## [Data]
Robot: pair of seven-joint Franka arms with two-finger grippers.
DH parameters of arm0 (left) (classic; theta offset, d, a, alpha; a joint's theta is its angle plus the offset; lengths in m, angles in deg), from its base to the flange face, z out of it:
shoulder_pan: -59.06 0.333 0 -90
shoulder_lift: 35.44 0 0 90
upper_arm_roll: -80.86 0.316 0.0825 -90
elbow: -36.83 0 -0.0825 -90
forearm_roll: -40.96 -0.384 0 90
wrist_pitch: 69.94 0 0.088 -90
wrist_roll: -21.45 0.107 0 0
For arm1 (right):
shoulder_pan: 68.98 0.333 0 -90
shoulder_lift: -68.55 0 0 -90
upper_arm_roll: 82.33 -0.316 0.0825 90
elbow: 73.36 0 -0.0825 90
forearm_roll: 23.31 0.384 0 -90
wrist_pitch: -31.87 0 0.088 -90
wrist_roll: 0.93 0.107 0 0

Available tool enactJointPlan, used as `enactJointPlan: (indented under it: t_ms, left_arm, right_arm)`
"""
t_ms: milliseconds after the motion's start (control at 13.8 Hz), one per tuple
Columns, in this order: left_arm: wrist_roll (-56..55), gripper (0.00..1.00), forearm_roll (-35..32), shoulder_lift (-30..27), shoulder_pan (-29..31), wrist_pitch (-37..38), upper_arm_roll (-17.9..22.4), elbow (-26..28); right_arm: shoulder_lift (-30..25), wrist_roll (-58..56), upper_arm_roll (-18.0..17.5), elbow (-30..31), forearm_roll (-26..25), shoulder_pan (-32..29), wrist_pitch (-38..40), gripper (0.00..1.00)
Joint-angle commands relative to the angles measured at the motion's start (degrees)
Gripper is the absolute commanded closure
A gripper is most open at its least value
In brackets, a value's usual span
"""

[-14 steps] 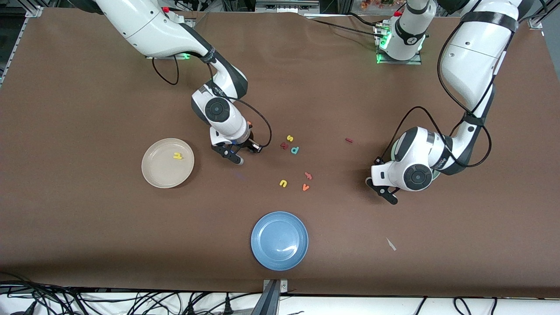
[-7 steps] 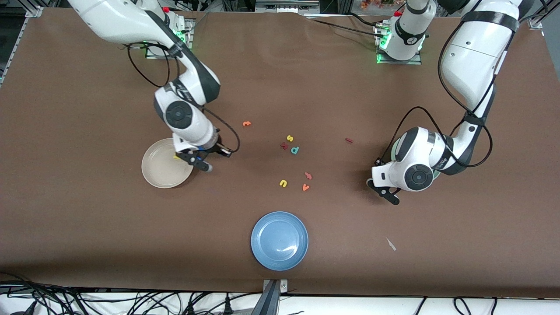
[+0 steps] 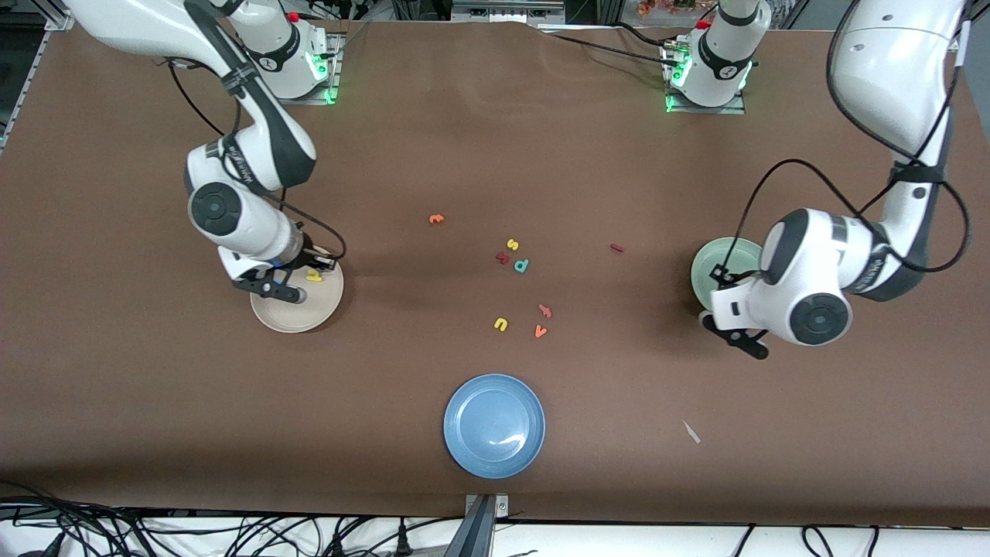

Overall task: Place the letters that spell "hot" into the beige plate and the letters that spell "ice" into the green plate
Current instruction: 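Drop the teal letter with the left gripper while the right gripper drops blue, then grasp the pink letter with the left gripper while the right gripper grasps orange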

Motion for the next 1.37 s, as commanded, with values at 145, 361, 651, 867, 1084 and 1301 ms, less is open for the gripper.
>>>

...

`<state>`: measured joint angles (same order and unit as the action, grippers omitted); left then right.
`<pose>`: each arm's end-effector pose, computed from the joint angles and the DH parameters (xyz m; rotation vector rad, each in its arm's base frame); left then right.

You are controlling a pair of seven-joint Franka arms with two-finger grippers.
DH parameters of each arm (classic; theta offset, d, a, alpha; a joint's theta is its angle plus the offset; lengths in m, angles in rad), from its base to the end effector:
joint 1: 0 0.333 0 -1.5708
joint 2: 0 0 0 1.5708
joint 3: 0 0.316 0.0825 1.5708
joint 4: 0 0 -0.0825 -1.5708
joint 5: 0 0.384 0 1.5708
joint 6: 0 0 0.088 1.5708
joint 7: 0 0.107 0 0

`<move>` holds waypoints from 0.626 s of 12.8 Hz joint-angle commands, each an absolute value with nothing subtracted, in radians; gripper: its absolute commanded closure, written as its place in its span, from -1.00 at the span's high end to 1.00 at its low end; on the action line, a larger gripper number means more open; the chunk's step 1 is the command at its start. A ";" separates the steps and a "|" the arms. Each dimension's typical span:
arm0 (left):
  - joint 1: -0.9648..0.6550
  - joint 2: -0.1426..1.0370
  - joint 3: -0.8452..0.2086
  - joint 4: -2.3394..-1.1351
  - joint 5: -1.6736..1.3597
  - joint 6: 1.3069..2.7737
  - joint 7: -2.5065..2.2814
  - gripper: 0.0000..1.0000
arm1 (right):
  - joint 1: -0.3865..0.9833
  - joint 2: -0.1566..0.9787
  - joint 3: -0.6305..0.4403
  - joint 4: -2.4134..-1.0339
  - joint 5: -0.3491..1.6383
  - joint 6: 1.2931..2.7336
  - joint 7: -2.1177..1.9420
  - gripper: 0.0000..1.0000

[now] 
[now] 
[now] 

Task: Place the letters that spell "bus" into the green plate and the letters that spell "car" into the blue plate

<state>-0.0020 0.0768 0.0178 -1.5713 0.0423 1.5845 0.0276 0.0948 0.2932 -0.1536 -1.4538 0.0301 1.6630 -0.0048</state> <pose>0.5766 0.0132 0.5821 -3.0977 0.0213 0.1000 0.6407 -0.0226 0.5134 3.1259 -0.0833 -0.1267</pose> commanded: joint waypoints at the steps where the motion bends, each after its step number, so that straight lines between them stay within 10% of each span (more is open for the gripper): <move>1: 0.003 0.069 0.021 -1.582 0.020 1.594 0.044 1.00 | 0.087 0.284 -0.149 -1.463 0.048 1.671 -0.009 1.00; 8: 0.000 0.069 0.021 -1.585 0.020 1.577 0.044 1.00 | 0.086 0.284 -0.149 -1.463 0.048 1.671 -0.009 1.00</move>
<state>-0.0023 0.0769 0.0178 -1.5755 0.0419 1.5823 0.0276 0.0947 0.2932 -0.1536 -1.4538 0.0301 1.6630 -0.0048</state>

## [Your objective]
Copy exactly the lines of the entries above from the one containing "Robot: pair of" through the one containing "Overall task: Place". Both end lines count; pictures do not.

## [Completed exercise]
Robot: pair of seven-joint Franka arms with two-finger grippers.
DH parameters of arm0 (left) (classic; theta offset, d, a, alpha; a joint's theta is its angle plus the offset; lengths in m, angles in deg), from its base to the flange face, z out of it:
shoulder_pan: -59.06 0.333 0 -90
shoulder_lift: 35.44 0 0 90
upper_arm_roll: -80.86 0.316 0.0825 -90
elbow: -36.83 0 -0.0825 -90
forearm_roll: -40.96 -0.384 0 90
wrist_pitch: 69.94 0 0.088 -90
wrist_roll: -21.45 0.107 0 0
For arm1 (right):
shoulder_pan: 68.98 0.333 0 -90
shoulder_lift: -68.55 0 0 -90
upper_arm_roll: 82.33 -0.316 0.0825 90
elbow: 73.36 0 -0.0825 90
forearm_roll: 23.31 0.384 0 -90
wrist_pitch: -31.87 0 0.088 -90
wrist_roll: 0.93 0.107 0 0

Available tool enactJointPlan, used as `enactJointPlan: (indented under it: t_ms, left_arm, right_arm)`
"""
t_ms: milliseconds after the motion's start (control at 13.8 Hz), one per tuple
Columns, in this order: left_arm: wrist_roll (-56..55), gripper (0.00..1.00), forearm_roll (-35..32), shoulder_lift (-30..27), shoulder_pan (-29..31), wrist_pitch (-37..38), upper_arm_roll (-17.9..22.4), elbow (-26..28); right_arm: shoulder_lift (-30..25), wrist_roll (-58..56), upper_arm_roll (-18.0..17.5), elbow (-30..31), forearm_roll (-26..25), shoulder_pan (-32..29), wrist_pitch (-38..40), gripper (0.00..1.00)
Joint-angle commands relative to the angles measured at the motion's start (degrees)
Gripper is the absolute commanded closure
A gripper is most open at its least value
In brackets, a value's usual span
"""

[-14 steps] 
[-7 steps] 
[+0 steps] 

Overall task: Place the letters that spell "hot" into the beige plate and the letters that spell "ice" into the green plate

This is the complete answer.